CONCLUSIONS: Despite a sustained growth response and catch-up growth in children with advanced HIV disease treated with ART, normal weights and heights are not achieved over 3 years of ART.
- ART —
- antiretroviral therapy
- CI —
- confidence interval
- HAZ —
- height for age z score
- IeDEA-SA —
- International Epidemiological Databases to Evaluate AIDS, Southern Africa
- IQR —
- interquartile range
- LPV/r —
- NNRTI —
- nonnucleoside reverse transcriptase inhibitor
- PI —
- protease inhibitor
- WAZ —
- weight for age z score
- WHZ —
- weight for height z score
- WHO —
- World Health Organization
What's Known on This Subject:
HIV-infected children on antiretroviral therapy in low-income settings show initial catch-up in weight and height growth during the first years of treatment, but long-term outcomes remain unknown.
What This Study Adds:
We demonstrate that even after 3 years on antiretroviral therapy, normal values were not reached. Although catch-up growth in weight stagnated after the first year, catch-up growth in height was slower but continued over the whole period.
Growth retardation is common among HIV-infected children in general and in particular in low income settings.1–3 Reasons for growth retardation are multifactorial and include genetic and environmental factors such as poor nutrition, low socioeconomic status, and infection by different pathogens.4,5 All of these factors are interrelated and may decrease immunity and lead to malabsorption of food and to endocrine dysfunction.6 Growth monitoring identifies HIV-infected children eligible for antiretroviral therapy (ART) and is useful to assess response to therapy,1,7 and it is particularly important in many settings in sub-Saharan Africa with limited access to CD4 count and viral load monitoring to assess treatment failure.

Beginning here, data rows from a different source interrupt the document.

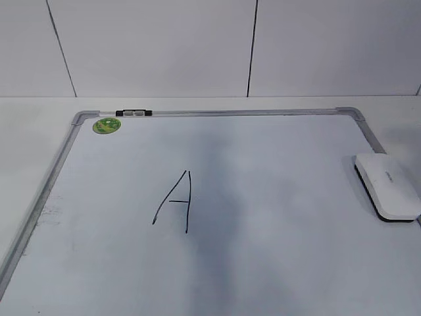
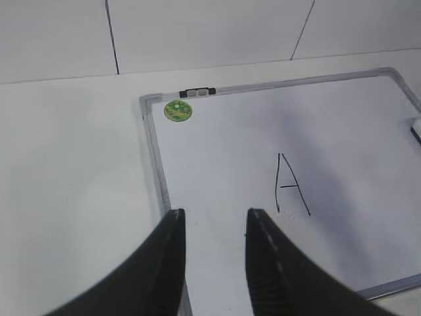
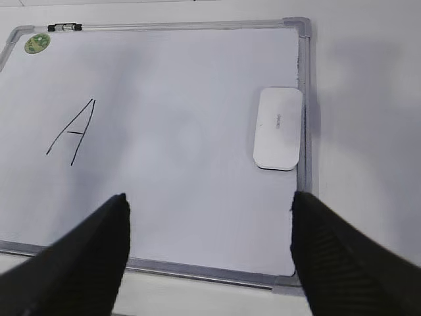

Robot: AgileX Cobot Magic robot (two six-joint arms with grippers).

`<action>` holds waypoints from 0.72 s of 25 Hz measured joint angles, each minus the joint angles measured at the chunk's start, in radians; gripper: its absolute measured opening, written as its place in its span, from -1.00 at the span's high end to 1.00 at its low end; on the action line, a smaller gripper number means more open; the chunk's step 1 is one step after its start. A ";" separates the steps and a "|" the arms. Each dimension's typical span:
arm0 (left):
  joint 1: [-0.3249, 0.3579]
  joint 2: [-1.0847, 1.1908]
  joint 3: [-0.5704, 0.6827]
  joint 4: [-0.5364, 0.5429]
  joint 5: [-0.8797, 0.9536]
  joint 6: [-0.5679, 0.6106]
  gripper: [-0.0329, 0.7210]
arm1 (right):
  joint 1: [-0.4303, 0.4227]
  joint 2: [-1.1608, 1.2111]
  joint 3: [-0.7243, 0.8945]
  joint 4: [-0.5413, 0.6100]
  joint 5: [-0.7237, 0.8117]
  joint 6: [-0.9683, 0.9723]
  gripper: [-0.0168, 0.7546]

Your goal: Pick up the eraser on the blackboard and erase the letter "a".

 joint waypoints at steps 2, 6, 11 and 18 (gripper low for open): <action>-0.015 -0.037 0.002 0.013 0.000 0.000 0.28 | 0.000 -0.051 0.035 0.008 0.003 0.000 -0.60; -0.034 -0.129 0.058 0.028 0.002 0.000 0.28 | 0.002 -0.138 0.095 0.024 0.005 0.000 -0.59; -0.036 -0.262 0.214 0.029 0.004 0.000 0.28 | 0.006 -0.221 0.146 0.040 0.008 0.000 -0.58; -0.037 -0.434 0.434 0.031 0.006 0.000 0.28 | 0.012 -0.329 0.247 0.039 0.008 -0.008 -0.58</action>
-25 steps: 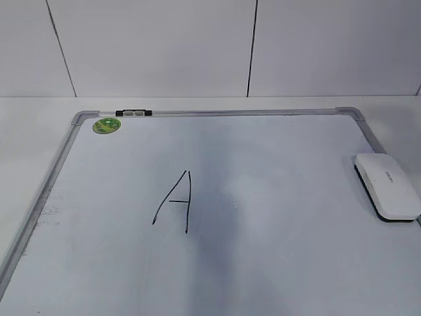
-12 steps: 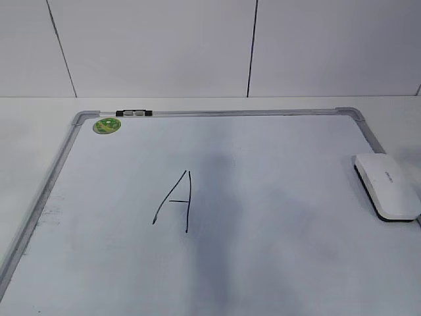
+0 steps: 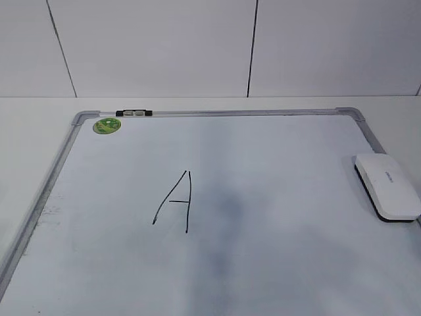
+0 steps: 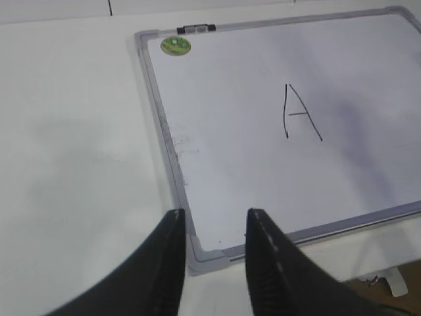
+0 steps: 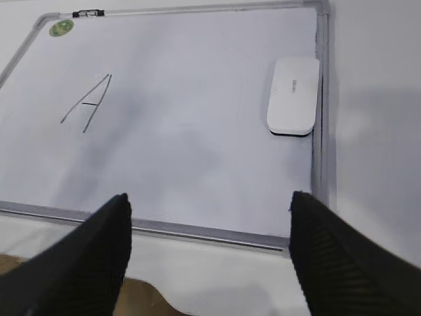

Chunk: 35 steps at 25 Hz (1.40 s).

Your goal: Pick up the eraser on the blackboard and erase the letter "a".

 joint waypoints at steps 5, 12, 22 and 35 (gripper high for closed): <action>0.000 -0.055 0.112 0.004 0.000 0.006 0.28 | 0.000 -0.067 0.120 -0.039 0.001 -0.004 -0.58; 0.000 -0.089 0.234 0.040 0.000 0.029 0.28 | 0.000 -0.141 0.232 -0.060 0.003 -0.048 -0.58; 0.000 -0.103 0.301 0.106 -0.082 0.030 0.28 | 0.000 -0.194 0.303 -0.095 -0.019 -0.087 -0.58; 0.000 -0.103 0.341 0.141 -0.175 0.035 0.28 | 0.000 -0.199 0.343 -0.150 -0.122 -0.091 -0.58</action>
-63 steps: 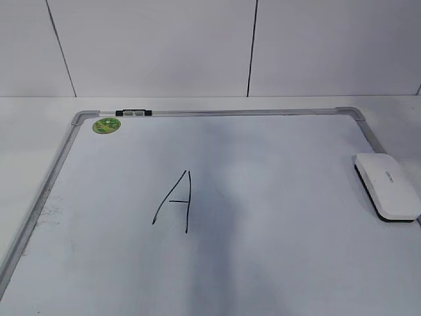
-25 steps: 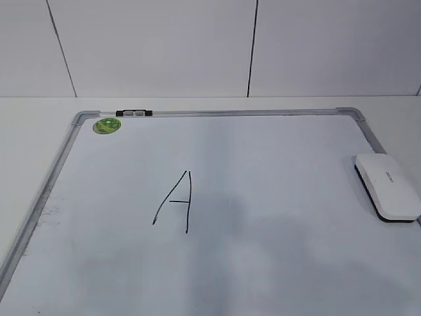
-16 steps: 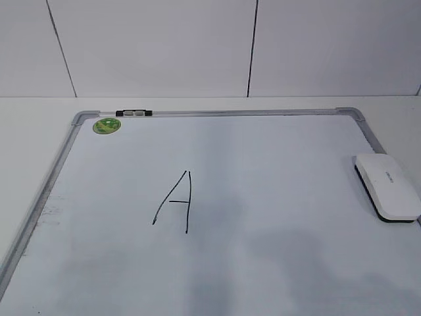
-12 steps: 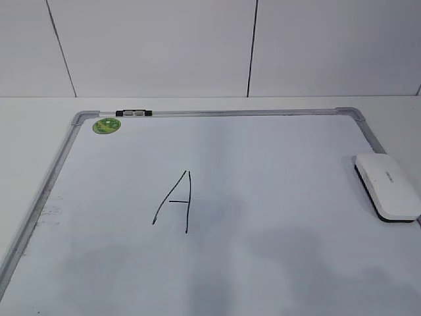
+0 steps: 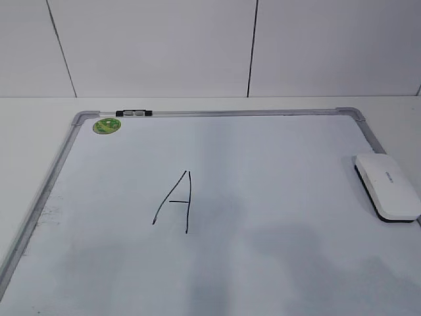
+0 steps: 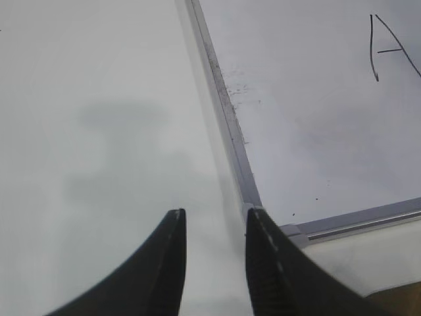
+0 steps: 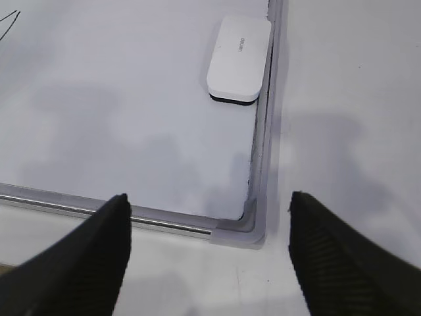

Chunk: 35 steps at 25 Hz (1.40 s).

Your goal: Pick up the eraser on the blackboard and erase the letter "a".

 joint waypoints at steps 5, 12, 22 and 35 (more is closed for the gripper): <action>0.000 0.000 0.000 0.002 -0.001 0.000 0.28 | 0.000 0.000 0.000 -0.002 -0.002 -0.002 -0.58; 0.000 0.000 0.000 0.002 -0.001 0.000 0.28 | 0.000 0.000 0.000 -0.001 -0.004 -0.001 -0.58; 0.000 -0.100 0.000 0.002 -0.001 0.002 0.28 | 0.000 -0.058 0.000 -0.002 -0.006 -0.001 -0.58; 0.001 -0.137 0.000 0.002 -0.001 0.004 0.28 | 0.000 -0.074 0.000 -0.008 -0.006 -0.002 -0.58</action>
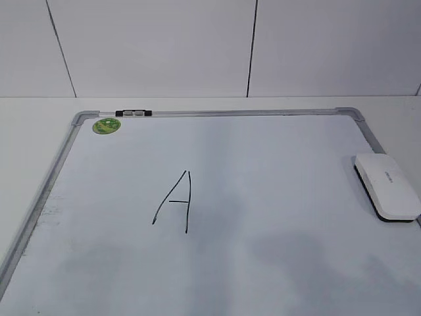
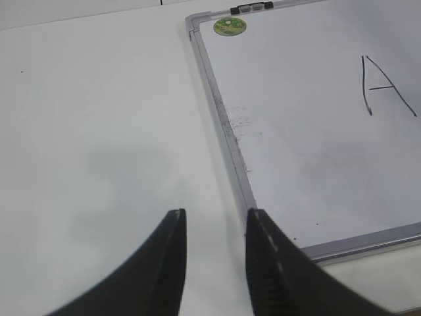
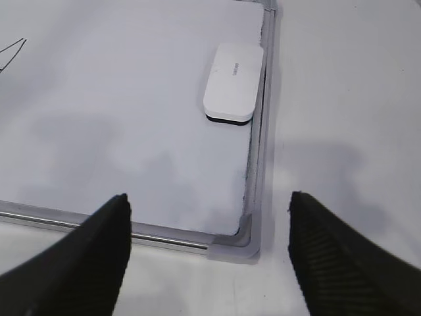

Although most studies from sub-Saharan Africa described positive short-term responses of weight and height,8–10 results were not consistent and only few studies revealed growth response beyond 2 years on ART11–13; several studies revealed no improvements in height9,13,14 or stagnation after a short time period,15 whereas others revealed continuous improvements.1,12,16–18 Similarly, most studies revealed marked improvements in weight gain after ART start,1,12,16,19 but some studies revealed no improvements.11,20 The short follow-up duration, wide age range (including many older children starting ART as they approach puberty), and the variability in access to virologic monitoring could explain some of the differences and also be a reason that, in general, values similar to those of HIV-uninfected children were not reached in resource-limited settings.
The aim of this study is to describe growth responses up to 3 years after ART initiation, to describe variability of growth response between different cohorts, and to examine associations between patient and site characteristics with growth response in Southern Africa.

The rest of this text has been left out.